The fighting is now nearing Golovanyk's home of town of Slovianka, as Russian forces threaten to gain a foothold for the first time in the industrial Dnipropetrovsk region.
Golovanyk hopes to move with her family to western Ukraine, find housing, work, and enrol her children in school.
'Why risk their lives?'
"Every evacuation is improvised. Every person requires a different approach," said Oleksiy Prima, the regional coordinator of the Proliska humanitarian organisation coordinating the evacuations.
"The most important and painful systemic problem that we face every day is still the security situation. These are drones that strike civilians and evacuation mission vehicles," the 29-year-old told AFP.
The orders to flee Dnipropetrovsk -- issued over the last several months -- follow a painful precedent: Ukrainian authorities say that more than 634 children have been killed and 1987 wounded since
Russia
invaded.
Like most tolls of verified civilian casualties from the war, those numbers are likely to be an underestimate.
Nadiia Gavrylova was among those leaving with her four young children from the town of Mezhova near the eastern border of the Dnipropetrovsk region that Russian forces are advancing towards.

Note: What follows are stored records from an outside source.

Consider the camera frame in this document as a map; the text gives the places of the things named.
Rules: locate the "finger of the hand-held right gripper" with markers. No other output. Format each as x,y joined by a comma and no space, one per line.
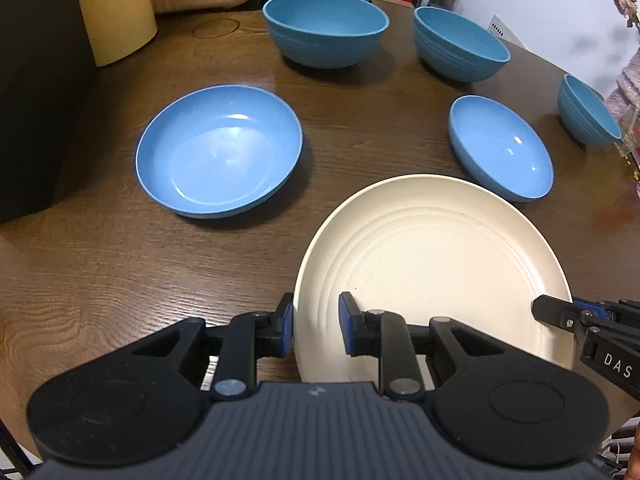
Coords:
555,312

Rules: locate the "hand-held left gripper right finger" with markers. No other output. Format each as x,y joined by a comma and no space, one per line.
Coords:
347,322

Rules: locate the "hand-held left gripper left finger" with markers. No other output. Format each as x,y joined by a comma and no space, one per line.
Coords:
286,322

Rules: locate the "cream plate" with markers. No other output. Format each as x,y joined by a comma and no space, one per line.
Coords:
430,260

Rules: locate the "small blue deep plate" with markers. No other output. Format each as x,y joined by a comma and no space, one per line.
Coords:
500,150

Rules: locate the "large blue deep plate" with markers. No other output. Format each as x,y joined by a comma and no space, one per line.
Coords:
220,155

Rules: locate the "small blue bowl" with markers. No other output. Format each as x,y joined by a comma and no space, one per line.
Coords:
585,110

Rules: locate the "medium blue bowl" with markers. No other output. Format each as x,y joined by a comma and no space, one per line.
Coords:
460,45

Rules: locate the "large blue bowl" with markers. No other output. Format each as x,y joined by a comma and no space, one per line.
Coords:
325,20

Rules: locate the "person's right forearm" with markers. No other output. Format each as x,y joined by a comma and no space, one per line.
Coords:
635,455

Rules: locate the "clear drinking glass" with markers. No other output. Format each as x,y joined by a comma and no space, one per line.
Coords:
630,132

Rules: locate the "pink textured vase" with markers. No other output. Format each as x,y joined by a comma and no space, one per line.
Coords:
627,92

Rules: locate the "cardboard box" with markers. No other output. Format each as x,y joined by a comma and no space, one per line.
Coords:
385,1

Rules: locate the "black paper bag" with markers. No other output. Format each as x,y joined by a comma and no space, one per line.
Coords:
40,85

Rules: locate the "yellow thermos jug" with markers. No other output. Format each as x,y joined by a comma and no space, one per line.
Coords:
120,15

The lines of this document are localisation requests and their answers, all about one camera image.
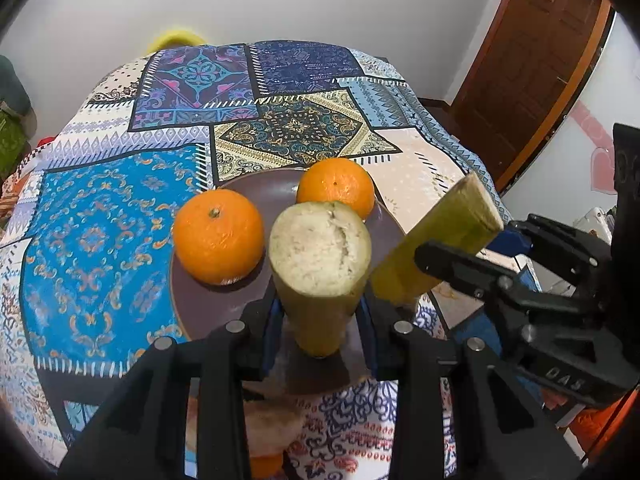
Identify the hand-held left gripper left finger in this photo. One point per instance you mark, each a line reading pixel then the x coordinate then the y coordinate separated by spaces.
pixel 271 327

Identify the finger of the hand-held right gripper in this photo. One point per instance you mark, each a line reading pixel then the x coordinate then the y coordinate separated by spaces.
pixel 452 265
pixel 560 240

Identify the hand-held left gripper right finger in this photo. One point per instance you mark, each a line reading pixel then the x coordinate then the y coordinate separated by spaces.
pixel 366 332

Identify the slim green sugarcane piece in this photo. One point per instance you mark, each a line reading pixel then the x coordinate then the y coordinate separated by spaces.
pixel 442 227

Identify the thick green sugarcane piece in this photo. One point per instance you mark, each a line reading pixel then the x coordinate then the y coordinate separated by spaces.
pixel 320 255

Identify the brown round plate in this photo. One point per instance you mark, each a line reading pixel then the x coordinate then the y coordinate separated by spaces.
pixel 280 185

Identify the pale cut sugarcane piece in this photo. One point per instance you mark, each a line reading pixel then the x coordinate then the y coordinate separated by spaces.
pixel 272 425

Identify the large orange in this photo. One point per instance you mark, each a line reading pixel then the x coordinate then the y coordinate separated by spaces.
pixel 217 237

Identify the small orange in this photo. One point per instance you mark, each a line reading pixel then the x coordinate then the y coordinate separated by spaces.
pixel 336 185

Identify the brown wooden door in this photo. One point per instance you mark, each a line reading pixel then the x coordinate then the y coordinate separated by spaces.
pixel 530 60

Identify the orange cloth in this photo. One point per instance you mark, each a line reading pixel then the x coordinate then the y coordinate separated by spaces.
pixel 607 430

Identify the patchwork printed tablecloth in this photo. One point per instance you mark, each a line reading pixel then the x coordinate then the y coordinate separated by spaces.
pixel 100 240

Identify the yellow round object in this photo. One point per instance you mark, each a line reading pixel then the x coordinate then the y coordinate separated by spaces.
pixel 175 39

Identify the green cloth bundle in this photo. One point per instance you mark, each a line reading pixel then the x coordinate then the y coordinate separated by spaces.
pixel 11 125

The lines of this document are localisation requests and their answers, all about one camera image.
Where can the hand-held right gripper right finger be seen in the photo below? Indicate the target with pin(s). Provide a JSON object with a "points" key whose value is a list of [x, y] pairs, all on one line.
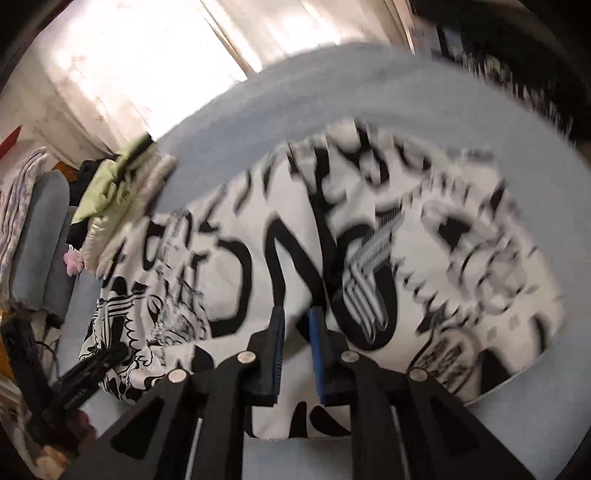
{"points": [[318, 355]]}

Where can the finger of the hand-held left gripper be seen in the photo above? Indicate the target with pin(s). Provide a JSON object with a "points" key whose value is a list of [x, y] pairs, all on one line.
{"points": [[108, 357]]}

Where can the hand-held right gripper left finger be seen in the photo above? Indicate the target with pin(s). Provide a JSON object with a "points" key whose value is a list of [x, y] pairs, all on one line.
{"points": [[276, 350]]}

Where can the black white patterned shirt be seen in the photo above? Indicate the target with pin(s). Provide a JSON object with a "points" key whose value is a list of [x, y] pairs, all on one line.
{"points": [[286, 230]]}

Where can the folded black garment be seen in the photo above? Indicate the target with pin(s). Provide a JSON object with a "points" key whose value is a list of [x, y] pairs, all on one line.
{"points": [[78, 233]]}

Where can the folded blue blanket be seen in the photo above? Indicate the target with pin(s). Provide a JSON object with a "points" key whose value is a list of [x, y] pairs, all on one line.
{"points": [[41, 240]]}

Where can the white puffy jacket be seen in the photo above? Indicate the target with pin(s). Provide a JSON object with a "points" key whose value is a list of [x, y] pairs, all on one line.
{"points": [[138, 194]]}

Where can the light green garment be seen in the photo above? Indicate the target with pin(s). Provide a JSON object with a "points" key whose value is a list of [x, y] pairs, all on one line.
{"points": [[106, 184]]}

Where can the floral purple blanket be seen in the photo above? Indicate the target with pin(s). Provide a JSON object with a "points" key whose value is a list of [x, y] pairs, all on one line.
{"points": [[18, 198]]}

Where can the black knit garment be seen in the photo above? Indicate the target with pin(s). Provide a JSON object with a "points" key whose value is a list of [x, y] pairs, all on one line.
{"points": [[94, 170]]}

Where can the blue bed blanket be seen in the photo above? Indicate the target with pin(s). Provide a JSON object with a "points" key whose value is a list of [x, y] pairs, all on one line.
{"points": [[323, 92]]}

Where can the white leaf-print curtain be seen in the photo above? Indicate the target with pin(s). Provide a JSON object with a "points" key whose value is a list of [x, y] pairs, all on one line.
{"points": [[300, 27], [115, 69]]}

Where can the white cardboard box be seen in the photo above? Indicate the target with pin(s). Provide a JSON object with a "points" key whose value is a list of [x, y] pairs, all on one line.
{"points": [[425, 41]]}

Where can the red wall decoration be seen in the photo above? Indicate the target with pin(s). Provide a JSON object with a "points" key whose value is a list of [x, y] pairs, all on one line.
{"points": [[9, 143]]}

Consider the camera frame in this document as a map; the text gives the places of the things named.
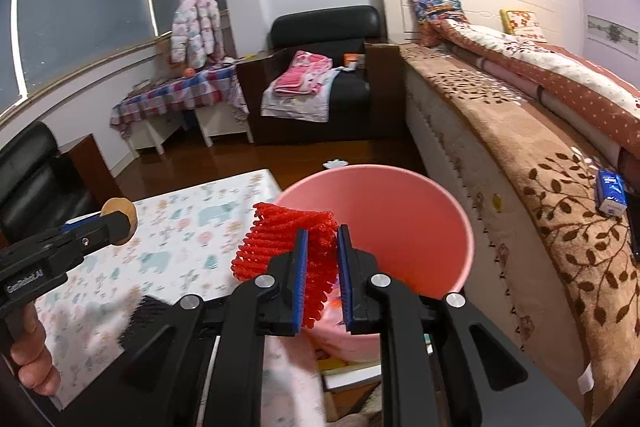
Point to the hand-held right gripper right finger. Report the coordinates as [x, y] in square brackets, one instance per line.
[345, 277]

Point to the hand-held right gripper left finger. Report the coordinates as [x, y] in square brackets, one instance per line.
[300, 277]

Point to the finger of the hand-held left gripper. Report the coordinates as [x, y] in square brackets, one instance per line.
[112, 229]

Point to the round wooden disc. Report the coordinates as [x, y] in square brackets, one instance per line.
[120, 207]

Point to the red foam net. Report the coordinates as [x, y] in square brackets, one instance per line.
[270, 232]

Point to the pink plastic bin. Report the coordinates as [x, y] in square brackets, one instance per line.
[400, 217]

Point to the person's left hand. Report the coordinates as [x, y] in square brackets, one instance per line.
[35, 367]

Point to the floral tablecloth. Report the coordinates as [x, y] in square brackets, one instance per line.
[200, 217]

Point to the black foam net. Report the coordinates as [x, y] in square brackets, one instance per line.
[145, 313]

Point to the stack of books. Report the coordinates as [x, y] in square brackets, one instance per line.
[345, 369]

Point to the black armchair with wooden side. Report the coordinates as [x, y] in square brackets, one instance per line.
[30, 177]

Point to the white side table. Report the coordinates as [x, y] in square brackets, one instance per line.
[225, 122]
[152, 132]

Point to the small white floor object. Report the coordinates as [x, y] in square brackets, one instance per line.
[334, 164]

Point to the checkered tablecloth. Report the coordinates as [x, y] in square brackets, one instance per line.
[175, 94]

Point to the white floral cloth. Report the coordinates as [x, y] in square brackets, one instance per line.
[300, 104]

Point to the white bed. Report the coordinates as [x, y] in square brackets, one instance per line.
[435, 117]

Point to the pink folded clothing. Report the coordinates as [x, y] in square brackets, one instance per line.
[302, 74]

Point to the small orange box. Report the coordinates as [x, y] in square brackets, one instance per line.
[354, 59]

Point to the brown leaf blanket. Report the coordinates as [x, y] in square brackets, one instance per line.
[525, 147]

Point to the pink patterned puffy jacket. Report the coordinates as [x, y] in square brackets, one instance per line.
[195, 22]

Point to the dark window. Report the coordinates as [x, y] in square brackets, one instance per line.
[75, 7]

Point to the black leather armchair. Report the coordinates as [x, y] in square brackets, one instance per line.
[325, 24]

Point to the colourful printed pillow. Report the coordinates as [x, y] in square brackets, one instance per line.
[437, 14]

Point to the blue tissue pack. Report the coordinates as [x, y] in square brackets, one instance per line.
[612, 192]

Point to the orange dotted quilt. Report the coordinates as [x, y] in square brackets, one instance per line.
[565, 77]

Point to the yellow floral pillow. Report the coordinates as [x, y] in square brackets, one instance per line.
[522, 24]

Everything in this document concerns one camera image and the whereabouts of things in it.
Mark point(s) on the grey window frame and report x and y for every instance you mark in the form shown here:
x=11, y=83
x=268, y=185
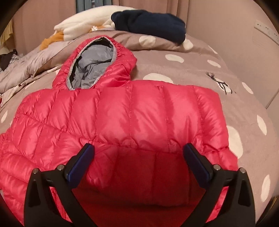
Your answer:
x=82, y=4

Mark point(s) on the red hooded puffer jacket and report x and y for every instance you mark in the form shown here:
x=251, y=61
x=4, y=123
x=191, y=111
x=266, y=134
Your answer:
x=130, y=113

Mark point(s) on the grey quilt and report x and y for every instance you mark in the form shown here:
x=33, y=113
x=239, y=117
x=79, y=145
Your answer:
x=32, y=63

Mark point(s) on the white power strip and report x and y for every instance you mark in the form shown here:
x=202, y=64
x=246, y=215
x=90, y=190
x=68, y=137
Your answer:
x=267, y=29

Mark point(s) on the orange cloth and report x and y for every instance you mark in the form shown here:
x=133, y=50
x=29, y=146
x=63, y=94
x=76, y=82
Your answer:
x=52, y=39

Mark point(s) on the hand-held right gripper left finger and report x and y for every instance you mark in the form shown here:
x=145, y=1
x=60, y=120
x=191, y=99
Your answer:
x=80, y=163

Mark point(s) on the dark cloth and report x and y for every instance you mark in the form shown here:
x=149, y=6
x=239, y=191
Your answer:
x=7, y=60

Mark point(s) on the navy folded garment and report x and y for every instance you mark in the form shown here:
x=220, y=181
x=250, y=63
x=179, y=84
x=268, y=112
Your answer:
x=152, y=24

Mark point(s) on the yellow pleated cloth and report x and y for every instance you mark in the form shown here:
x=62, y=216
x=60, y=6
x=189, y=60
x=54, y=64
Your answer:
x=6, y=32

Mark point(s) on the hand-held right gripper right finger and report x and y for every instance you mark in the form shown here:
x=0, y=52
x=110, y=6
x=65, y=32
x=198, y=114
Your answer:
x=197, y=165

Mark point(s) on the beige curtain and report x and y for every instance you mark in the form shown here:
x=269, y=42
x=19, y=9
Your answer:
x=43, y=15
x=141, y=5

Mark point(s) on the polka dot taupe bedsheet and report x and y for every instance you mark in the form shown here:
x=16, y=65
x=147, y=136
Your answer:
x=174, y=69

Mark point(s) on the white fleece blanket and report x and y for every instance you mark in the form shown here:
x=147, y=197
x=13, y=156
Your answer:
x=87, y=21

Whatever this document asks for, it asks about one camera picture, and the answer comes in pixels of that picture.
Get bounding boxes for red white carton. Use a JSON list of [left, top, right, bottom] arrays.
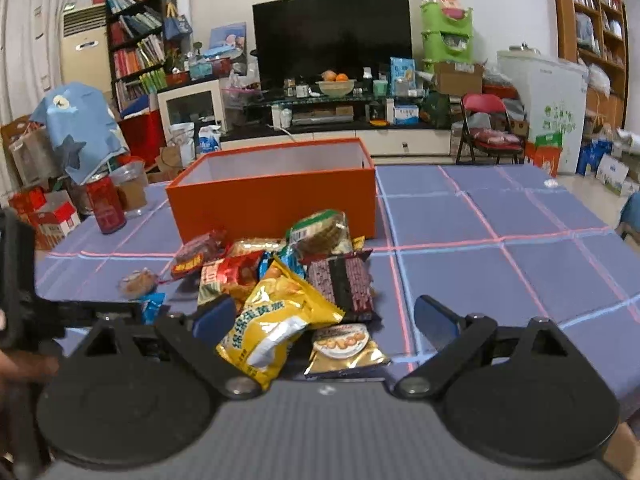
[[9, 189, 82, 252]]

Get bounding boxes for white television cabinet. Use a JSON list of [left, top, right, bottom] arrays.
[[220, 95, 466, 158]]

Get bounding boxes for wooden wall shelf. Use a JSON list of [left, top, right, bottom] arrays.
[[550, 0, 630, 131]]

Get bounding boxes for blue picture board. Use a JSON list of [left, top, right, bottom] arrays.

"We really don't want to leave, but we have to. We have to do it for the children," the 33-year-old told AFP outside her home scarred by fighting.
Staying was not an option, she said, and not only because of the mandatory orders from authorities to evacuate.
"We've all seen it on television, and those who haven't seen it on television have seen it with their own eyes, how houses are destroyed," she said.
"And if there are children there, why hide them and risk their lives in the first place?"